1. A method for long-term preservation of human ABO blood group red blood cells, comprising the steps of:

step 1) washing of erythrocytes: washing packed red blood cells by using normal saline, then centrifuging at a low speed, and removing supernatant to obtain washed red blood cells;

step 2) erythrocyte fixing: adding the red blood cells washed in the step 1) into a fixing solution according to the volume ratio of 1 to 20, uniformly mixing, centrifuging at a low speed, removing supernatant, adding 20 times of physiological saline, continuously centrifuging at a low speed, and repeating twice, wherein the fixing solution consists of 0.01-0.03% of wt glutaraldehyde, 0.4-0.8 g/L of sodium dihydrogen phosphate, 0.2-0.6 g/L of potassium chloride, 4-8 g/L of sodium chloride, 2-6 g/L of glucose and 2-6 g/L of sodium bicarbonate;

step 3) freeze-drying pretreatment: adding the erythrocytes fixed in the step 2) into a freeze-drying preservation solution according to the volume ratio of 1 to 20, uniformly mixing, centrifuging at a low speed, discarding the supernatant, adding 20 times of physiological saline, continuously centrifuging at a low speed, repeating twice, discarding the supernatant, adding the freeze-drying preservation solution according to the volume ratio of 1 to 20, and uniformly mixing, wherein the freeze-drying preservation solution consists of 0.4 to 0.8 g/L of sodium dihydrogen phosphate, 0.2 to 0.6 g/L of potassium chloride, 4 to 8 g/L of sodium chloride, 8 to 12 g/L of trehalose and 3 to 7 g/L of bovine serum albumin;

step 4) red blood cell freeze-drying: freeze-drying the red blood cells treated in the step 3), and then storing at 2-8 ℃.

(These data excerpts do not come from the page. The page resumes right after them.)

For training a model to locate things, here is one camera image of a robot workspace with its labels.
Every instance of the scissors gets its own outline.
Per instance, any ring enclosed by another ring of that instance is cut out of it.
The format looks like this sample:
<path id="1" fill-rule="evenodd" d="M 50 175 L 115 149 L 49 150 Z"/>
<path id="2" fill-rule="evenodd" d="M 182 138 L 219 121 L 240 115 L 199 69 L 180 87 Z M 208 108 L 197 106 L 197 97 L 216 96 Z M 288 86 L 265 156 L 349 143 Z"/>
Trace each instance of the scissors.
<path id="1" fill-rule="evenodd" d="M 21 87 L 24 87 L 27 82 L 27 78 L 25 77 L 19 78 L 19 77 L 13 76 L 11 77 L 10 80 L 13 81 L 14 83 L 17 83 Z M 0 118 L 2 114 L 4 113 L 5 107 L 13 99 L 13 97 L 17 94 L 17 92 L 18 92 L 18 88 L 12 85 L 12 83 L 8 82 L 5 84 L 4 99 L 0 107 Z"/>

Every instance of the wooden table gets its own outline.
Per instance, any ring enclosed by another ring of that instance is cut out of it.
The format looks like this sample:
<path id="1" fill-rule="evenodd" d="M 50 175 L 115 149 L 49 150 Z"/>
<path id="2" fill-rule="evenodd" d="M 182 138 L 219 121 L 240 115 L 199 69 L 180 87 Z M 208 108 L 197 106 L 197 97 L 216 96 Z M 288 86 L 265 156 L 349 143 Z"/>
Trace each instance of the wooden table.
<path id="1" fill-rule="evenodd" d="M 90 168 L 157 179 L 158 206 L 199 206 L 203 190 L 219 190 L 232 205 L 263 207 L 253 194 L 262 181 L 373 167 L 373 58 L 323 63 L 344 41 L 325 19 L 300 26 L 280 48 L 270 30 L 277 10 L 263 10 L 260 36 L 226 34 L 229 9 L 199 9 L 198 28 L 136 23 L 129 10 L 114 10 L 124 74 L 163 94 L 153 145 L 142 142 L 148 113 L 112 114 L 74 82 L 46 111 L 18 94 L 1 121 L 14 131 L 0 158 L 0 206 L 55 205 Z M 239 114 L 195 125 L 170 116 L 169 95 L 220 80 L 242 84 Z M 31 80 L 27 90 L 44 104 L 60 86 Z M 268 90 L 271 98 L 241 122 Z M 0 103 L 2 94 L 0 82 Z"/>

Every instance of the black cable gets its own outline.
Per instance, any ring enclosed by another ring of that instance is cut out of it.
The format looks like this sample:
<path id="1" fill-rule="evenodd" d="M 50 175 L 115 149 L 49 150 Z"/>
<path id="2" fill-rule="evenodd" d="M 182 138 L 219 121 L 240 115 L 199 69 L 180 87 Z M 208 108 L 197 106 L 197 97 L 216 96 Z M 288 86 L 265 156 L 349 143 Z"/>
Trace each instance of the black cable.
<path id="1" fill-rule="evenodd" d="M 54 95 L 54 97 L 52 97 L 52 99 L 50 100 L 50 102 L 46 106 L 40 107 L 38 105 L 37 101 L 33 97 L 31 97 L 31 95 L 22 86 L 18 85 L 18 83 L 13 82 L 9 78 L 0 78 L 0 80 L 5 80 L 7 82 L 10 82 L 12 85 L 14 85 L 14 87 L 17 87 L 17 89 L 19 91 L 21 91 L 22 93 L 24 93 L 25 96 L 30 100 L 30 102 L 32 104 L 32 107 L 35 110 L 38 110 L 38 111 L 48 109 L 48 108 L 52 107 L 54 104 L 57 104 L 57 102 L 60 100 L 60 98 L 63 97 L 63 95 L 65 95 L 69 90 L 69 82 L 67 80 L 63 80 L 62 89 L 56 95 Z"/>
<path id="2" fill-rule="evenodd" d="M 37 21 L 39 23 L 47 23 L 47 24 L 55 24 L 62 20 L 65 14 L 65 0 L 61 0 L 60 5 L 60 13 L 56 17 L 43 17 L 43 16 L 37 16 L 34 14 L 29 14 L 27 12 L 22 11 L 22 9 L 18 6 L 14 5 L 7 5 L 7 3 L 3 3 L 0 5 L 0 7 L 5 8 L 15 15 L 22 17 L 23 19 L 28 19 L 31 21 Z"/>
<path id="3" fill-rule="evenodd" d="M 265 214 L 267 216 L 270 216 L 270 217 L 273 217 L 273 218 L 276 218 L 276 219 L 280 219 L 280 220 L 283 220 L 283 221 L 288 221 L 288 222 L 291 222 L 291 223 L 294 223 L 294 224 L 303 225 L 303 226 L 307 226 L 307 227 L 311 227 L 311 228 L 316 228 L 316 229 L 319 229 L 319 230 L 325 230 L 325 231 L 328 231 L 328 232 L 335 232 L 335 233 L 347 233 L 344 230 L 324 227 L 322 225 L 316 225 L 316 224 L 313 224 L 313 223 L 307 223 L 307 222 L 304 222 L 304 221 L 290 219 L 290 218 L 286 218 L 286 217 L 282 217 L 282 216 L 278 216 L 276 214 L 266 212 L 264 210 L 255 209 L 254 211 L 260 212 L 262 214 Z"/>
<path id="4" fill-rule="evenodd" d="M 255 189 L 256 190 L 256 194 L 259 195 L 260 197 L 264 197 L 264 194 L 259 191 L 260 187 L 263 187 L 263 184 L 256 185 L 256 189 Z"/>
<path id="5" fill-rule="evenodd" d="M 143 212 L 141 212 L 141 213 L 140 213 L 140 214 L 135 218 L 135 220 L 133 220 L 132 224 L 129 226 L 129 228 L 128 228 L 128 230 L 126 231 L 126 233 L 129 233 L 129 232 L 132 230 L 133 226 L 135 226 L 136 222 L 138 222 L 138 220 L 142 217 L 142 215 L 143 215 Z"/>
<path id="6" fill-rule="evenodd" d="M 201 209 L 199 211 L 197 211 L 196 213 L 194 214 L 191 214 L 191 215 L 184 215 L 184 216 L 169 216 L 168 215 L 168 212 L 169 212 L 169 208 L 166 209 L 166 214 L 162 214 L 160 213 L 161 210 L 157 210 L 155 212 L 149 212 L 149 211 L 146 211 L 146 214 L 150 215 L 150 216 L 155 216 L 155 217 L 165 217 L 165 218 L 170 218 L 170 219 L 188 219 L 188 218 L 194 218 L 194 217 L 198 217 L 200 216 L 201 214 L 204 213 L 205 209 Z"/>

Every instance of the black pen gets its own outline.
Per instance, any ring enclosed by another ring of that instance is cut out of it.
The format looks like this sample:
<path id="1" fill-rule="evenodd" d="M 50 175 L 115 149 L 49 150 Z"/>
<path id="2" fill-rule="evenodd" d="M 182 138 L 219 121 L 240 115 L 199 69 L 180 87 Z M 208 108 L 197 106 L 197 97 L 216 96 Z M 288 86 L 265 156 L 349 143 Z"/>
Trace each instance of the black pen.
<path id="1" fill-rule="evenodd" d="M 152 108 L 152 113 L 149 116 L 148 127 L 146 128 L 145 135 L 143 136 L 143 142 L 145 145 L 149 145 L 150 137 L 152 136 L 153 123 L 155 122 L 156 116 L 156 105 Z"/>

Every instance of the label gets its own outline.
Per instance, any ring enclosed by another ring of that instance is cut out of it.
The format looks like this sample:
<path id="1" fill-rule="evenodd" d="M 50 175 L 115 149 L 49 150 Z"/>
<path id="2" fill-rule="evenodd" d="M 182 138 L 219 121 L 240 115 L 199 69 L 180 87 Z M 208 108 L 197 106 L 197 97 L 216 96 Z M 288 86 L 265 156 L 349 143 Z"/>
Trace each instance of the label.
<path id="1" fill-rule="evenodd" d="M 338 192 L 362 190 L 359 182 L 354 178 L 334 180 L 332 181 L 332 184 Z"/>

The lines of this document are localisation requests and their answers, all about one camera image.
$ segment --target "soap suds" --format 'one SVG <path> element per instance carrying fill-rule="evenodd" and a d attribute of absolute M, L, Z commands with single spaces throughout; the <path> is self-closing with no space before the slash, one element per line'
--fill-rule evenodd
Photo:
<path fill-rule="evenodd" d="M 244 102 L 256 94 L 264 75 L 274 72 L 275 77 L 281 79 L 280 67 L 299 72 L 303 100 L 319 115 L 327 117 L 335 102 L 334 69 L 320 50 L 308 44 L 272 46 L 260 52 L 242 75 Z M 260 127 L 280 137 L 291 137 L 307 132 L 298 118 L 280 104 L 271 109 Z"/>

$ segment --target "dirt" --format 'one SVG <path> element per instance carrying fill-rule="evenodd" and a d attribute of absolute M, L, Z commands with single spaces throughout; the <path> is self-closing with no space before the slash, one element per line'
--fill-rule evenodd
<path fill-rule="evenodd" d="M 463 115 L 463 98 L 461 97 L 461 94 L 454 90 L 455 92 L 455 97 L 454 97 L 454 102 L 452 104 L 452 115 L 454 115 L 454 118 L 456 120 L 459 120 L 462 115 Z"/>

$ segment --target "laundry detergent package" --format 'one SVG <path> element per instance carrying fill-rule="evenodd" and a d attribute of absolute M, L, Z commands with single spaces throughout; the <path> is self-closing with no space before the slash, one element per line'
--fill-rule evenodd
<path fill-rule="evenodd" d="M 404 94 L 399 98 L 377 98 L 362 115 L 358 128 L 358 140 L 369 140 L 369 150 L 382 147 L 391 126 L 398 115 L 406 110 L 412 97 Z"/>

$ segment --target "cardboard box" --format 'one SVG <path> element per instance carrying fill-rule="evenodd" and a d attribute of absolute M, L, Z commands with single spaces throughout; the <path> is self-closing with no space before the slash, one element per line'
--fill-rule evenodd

2. The method of claim 1, wherein the fixative solution consists of 0.03% wt glutaraldehyde, 0.68 g/L sodium dihydrogen phosphate, 0.4 g/L potassium chloride, 6 g/L sodium chloride, 2 g/L glucose, and 2 g/L sodium bicarbonate.

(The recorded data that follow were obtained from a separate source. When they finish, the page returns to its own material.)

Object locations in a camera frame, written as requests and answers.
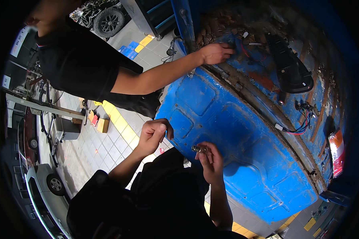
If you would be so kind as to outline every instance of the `red car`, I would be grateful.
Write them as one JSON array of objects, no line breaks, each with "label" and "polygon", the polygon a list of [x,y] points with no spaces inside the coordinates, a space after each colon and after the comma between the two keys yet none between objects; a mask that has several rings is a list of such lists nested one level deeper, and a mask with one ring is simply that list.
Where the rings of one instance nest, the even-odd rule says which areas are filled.
[{"label": "red car", "polygon": [[25,160],[29,169],[38,161],[36,116],[29,107],[25,110],[24,120],[19,122],[17,137],[20,157]]}]

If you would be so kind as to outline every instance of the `blue tailgate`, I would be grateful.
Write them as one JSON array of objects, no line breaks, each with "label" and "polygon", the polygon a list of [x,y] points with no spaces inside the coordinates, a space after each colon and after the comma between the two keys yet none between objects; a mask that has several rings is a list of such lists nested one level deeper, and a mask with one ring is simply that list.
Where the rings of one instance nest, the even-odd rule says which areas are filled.
[{"label": "blue tailgate", "polygon": [[215,143],[224,157],[227,193],[267,223],[316,201],[311,179],[278,132],[206,70],[171,84],[156,118],[170,121],[173,145],[192,163],[192,145]]}]

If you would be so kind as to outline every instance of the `yellow floor marking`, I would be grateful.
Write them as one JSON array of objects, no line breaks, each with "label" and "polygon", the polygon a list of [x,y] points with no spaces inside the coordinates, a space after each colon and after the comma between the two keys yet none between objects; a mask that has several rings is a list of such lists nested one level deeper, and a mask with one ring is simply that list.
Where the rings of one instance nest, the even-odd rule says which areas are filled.
[{"label": "yellow floor marking", "polygon": [[115,124],[115,122],[118,120],[118,118],[121,116],[120,112],[118,112],[117,108],[114,107],[114,109],[108,114],[110,121]]},{"label": "yellow floor marking", "polygon": [[206,213],[210,213],[210,204],[207,201],[205,201],[204,206],[205,206]]},{"label": "yellow floor marking", "polygon": [[120,116],[118,117],[117,121],[114,123],[115,128],[121,133],[124,131],[128,123],[124,119],[124,117]]},{"label": "yellow floor marking", "polygon": [[236,230],[235,232],[238,233],[238,234],[245,234],[246,232],[248,232],[249,230],[244,228],[244,227],[240,227],[238,230]]},{"label": "yellow floor marking", "polygon": [[291,216],[287,221],[285,222],[286,226],[290,225],[290,223],[295,219],[294,216]]},{"label": "yellow floor marking", "polygon": [[114,105],[112,105],[111,103],[106,103],[106,105],[105,106],[103,106],[103,108],[104,108],[104,110],[105,110],[105,112],[107,113],[107,114],[110,114],[110,112],[112,112],[112,110],[115,108],[114,107]]},{"label": "yellow floor marking", "polygon": [[244,233],[244,236],[247,237],[247,238],[251,238],[251,237],[253,237],[253,236],[255,236],[255,235],[256,235],[256,234],[253,233],[252,231],[248,231],[248,232]]},{"label": "yellow floor marking", "polygon": [[236,222],[233,222],[233,226],[231,227],[231,231],[236,231],[238,229],[240,229],[242,226],[239,225],[238,223]]},{"label": "yellow floor marking", "polygon": [[294,217],[297,217],[299,213],[300,213],[300,211],[297,212],[297,213],[295,213],[295,214],[293,214],[293,216],[294,216]]},{"label": "yellow floor marking", "polygon": [[285,229],[287,227],[287,225],[286,224],[282,224],[282,226],[278,229],[278,231],[282,231],[283,229]]},{"label": "yellow floor marking", "polygon": [[132,150],[134,150],[135,147],[137,147],[139,141],[140,141],[140,137],[138,135],[136,135],[134,137],[134,139],[132,140],[132,142],[130,142],[130,144],[129,144],[129,146],[132,148]]},{"label": "yellow floor marking", "polygon": [[127,144],[130,144],[132,142],[132,140],[134,139],[134,137],[136,137],[136,133],[134,132],[134,130],[127,125],[124,129],[124,131],[121,133],[122,137],[124,138],[124,140],[126,141]]},{"label": "yellow floor marking", "polygon": [[134,49],[134,51],[137,52],[137,53],[139,53],[142,49],[144,49],[144,46],[143,46],[143,45],[138,45],[138,46]]},{"label": "yellow floor marking", "polygon": [[151,37],[146,36],[142,41],[140,41],[140,45],[146,47],[146,45],[149,44],[149,42],[151,42],[152,40],[153,39]]},{"label": "yellow floor marking", "polygon": [[306,231],[309,231],[311,227],[316,223],[315,219],[312,217],[309,222],[307,222],[306,226],[304,226],[304,229]]},{"label": "yellow floor marking", "polygon": [[312,235],[313,237],[316,237],[318,235],[319,232],[321,232],[321,228],[318,228],[318,230]]}]

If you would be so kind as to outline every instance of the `white car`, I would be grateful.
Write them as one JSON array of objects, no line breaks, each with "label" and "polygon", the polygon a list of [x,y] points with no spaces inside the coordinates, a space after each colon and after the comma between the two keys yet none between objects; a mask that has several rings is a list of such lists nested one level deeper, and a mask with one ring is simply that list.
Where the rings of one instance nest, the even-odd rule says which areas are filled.
[{"label": "white car", "polygon": [[48,164],[31,167],[26,174],[29,197],[38,219],[52,238],[69,238],[65,187]]}]

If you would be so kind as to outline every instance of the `hand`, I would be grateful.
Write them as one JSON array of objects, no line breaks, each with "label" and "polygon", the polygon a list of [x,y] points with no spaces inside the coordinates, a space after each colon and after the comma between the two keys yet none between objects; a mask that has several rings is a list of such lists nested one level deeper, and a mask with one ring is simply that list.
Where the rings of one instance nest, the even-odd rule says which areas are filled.
[{"label": "hand", "polygon": [[172,140],[174,137],[173,128],[167,119],[147,121],[142,126],[140,141],[138,142],[135,151],[142,157],[154,153],[158,148],[158,145],[162,143],[166,130],[168,131],[168,138]]},{"label": "hand", "polygon": [[196,160],[199,160],[204,169],[204,178],[211,185],[223,184],[224,160],[217,146],[210,142],[197,144],[199,147],[207,148],[206,153],[197,153]]},{"label": "hand", "polygon": [[201,48],[198,53],[201,54],[203,64],[214,65],[224,62],[235,51],[227,43],[213,43]]}]

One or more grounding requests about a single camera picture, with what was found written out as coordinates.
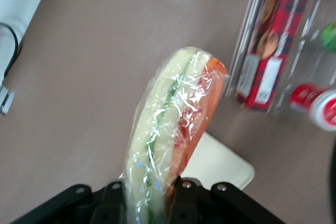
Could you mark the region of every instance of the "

3. The method of claim 1, wherein the lyophilized preservation solution consists of 0.68 g/L sodium dihydrogen phosphate, 0.4 g/L potassium chloride, 6 g/L sodium chloride, 10 g/L trehalose, and 5 g/L bovine serum albumin.

4. The method according to claim 1, wherein the volume ratio of packed red blood cells washed with physiological saline in step 1) is 10.

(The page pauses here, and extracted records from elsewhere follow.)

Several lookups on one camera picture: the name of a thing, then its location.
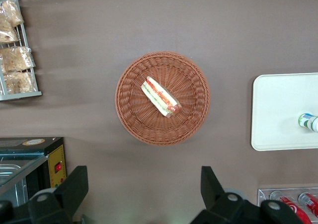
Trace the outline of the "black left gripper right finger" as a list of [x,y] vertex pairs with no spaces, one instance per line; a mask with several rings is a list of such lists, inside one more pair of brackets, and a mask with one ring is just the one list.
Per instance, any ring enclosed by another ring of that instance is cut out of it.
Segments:
[[233,192],[225,192],[213,170],[201,167],[201,196],[205,204],[193,224],[295,224],[296,214],[280,201],[255,206]]

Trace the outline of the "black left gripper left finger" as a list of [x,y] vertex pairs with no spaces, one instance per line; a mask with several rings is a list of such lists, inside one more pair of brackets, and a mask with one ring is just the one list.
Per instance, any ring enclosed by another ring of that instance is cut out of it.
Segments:
[[54,191],[44,189],[26,204],[13,207],[0,202],[2,224],[72,224],[73,216],[88,193],[86,166],[77,166]]

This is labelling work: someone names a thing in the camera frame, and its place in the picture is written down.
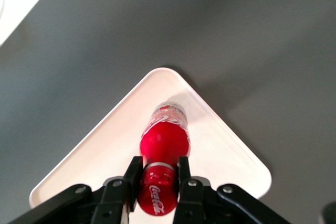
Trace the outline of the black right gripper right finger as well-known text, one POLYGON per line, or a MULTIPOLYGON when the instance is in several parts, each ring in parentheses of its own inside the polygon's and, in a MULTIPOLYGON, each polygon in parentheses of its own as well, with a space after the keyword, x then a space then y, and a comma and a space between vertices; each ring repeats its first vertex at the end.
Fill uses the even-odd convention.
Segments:
POLYGON ((235 184, 211 186, 192 177, 188 158, 178 164, 179 194, 173 223, 288 223, 235 184))

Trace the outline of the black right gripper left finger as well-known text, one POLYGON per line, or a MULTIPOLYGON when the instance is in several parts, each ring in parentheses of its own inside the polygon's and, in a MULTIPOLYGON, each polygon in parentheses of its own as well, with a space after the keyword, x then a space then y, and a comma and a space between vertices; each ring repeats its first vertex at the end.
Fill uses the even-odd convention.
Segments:
POLYGON ((107 179, 100 189, 72 185, 11 223, 129 223, 142 172, 143 158, 135 156, 123 176, 107 179))

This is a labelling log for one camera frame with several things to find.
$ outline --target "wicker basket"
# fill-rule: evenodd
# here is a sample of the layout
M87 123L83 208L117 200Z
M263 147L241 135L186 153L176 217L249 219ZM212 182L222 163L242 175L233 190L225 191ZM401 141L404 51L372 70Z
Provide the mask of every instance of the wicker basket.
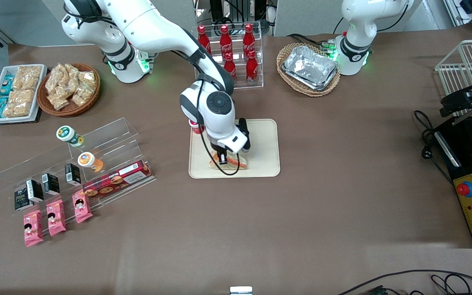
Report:
M82 114L86 112L87 110L90 109L96 102L97 98L100 95L100 86L101 86L101 79L98 73L96 72L96 69L94 69L91 66L87 66L84 64L73 64L73 66L78 69L81 72L94 72L94 77L96 78L96 90L94 92L94 95L90 97L90 99L83 105L83 106L78 106L72 101L72 97L69 97L69 102L70 104L61 110L56 111L50 101L47 99L48 92L47 88L45 88L45 84L47 83L48 78L50 77L50 73L47 74L47 76L43 79L41 82L41 85L39 85L38 89L38 95L37 95L37 100L39 107L46 113L51 114L52 116L77 116L79 114Z
M303 44L303 43L293 43L293 44L287 45L279 52L278 57L276 58L278 73L283 78L283 80L285 80L285 82L287 82L287 84L289 84L294 90L296 90L300 93L303 93L304 95L310 96L310 97L324 96L324 95L328 94L329 92L331 92L336 87L336 84L338 84L338 82L340 81L340 71L338 71L338 73L334 76L333 80L331 80L331 82L325 88L324 91L318 92L318 91L315 91L315 90L309 88L309 86L303 84L302 82L294 79L290 75L287 75L281 69L281 65L283 64L283 62L285 62L287 57L289 57L292 50L295 47L302 46L302 45L306 45L307 47L309 47L310 49L312 49L314 52L316 52L318 54L322 54L322 55L324 54L320 49L318 49L318 48L316 48L312 45L307 45L307 44Z

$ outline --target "red bottle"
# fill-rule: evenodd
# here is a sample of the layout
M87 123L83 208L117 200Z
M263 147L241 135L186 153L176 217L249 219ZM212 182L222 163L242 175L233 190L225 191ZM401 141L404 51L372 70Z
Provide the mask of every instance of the red bottle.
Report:
M247 61L249 52L254 51L254 35L252 24L245 25L245 37L243 37L243 60Z
M234 64L232 52L225 53L223 59L225 60L223 67L231 74L232 80L236 81L236 64Z
M232 39L229 36L229 26L221 25L221 39L220 39L220 47L221 47L221 57L223 61L225 60L225 54L230 52L232 54Z
M256 61L256 52L249 52L247 60L247 84L253 86L258 82L258 62Z
M205 47L205 49L207 50L207 52L209 54L212 55L212 52L210 50L210 40L209 38L205 35L205 26L201 25L201 26L198 26L198 34L199 34L199 37L198 37L198 42L200 44L203 45L203 47Z

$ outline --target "red emergency stop button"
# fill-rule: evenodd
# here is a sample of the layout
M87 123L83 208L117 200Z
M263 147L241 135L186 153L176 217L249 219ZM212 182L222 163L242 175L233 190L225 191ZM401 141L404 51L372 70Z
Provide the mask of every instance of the red emergency stop button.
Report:
M472 197L472 183L464 181L456 187L456 191L462 196Z

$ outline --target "acrylic bottle rack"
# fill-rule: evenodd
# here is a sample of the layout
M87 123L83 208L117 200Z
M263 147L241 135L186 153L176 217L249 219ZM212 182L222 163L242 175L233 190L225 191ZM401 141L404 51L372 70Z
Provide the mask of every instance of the acrylic bottle rack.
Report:
M253 35L255 39L256 61L258 62L258 81L256 85L247 84L247 62L243 59L243 37L245 37L245 24L236 23L227 24L229 26L229 35L232 39L232 56L236 64L236 81L234 89L258 88L263 87L263 46L262 46L262 28L260 22L252 23L254 26ZM223 67L223 58L221 56L220 39L221 24L205 26L205 34L210 40L212 58ZM198 27L193 28L193 36L198 39Z
M55 200L63 199L67 224L74 221L75 215L72 195L83 189L83 187L82 185L73 186L65 181L65 165L75 164L78 166L77 157L83 152L91 152L96 158L103 161L104 168L100 172L92 172L92 170L88 168L78 166L81 172L82 184L139 160L142 160L148 165L147 159L143 157L139 150L139 145L134 138L137 134L136 129L134 129L125 118L122 118L83 135L84 144L78 148L64 144L47 153L0 172L0 196L8 198L7 208L9 215L15 216L16 222L21 223L23 222L23 216L25 214L39 209L42 213L43 224L46 225L48 223L47 215L45 214L45 205ZM24 188L25 182L29 179L34 179L41 183L41 176L45 173L50 173L58 177L60 194L57 196L43 194L45 198L44 202L40 202L36 206L23 211L15 211L14 192L17 189ZM152 175L108 196L97 199L89 198L91 209L95 211L154 180L155 177ZM48 234L48 228L43 229L43 234Z

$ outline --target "cartoon girl logo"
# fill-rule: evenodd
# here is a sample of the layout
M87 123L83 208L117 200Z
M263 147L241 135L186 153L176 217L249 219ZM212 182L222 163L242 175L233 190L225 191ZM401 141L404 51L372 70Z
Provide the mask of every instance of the cartoon girl logo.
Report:
M78 209L80 212L86 207L85 202L83 199L78 199L75 201L75 208Z
M56 223L56 214L54 214L54 212L51 212L47 215L47 218L48 218L48 221L51 223L51 224L54 224Z
M27 236L32 235L32 224L25 224L25 233L27 234Z

5. The method as claimed in claim 1, wherein the low speed centrifugation operation in step 1) is 600-800g centrifugation for 3-6min, which is repeated 3 times.

6. The method as claimed in claim 1, wherein the low speed centrifugation operation in step 2) and step 3) is 600-800g centrifugation for 3-6min.

7. The method of claim 1, wherein the lyophilizing of step 4) comprises: 1) Freezing: 4 ℃ for 2h, 20 ℃ below zero for 2h,40 ℃ below zero for 2h; 2) Sublimation drying: setting the vacuum degree to be 5, and drying for 12 hours; 3) And (3) resolving and drying: setting the vacuum degree to 10, and drying for 12h.

8. Lyophilized human ABO blood group red blood cells obtained by the method of any one of claims 1-7.

9. Use of the lyophilized human ABO blood group red blood cells of claim 8 in a blood group reverse typing assay.

10. The use of claim 9, wherein said lyophilized human ABO blood group red blood cells are used directly for the detection of antibodies in serum.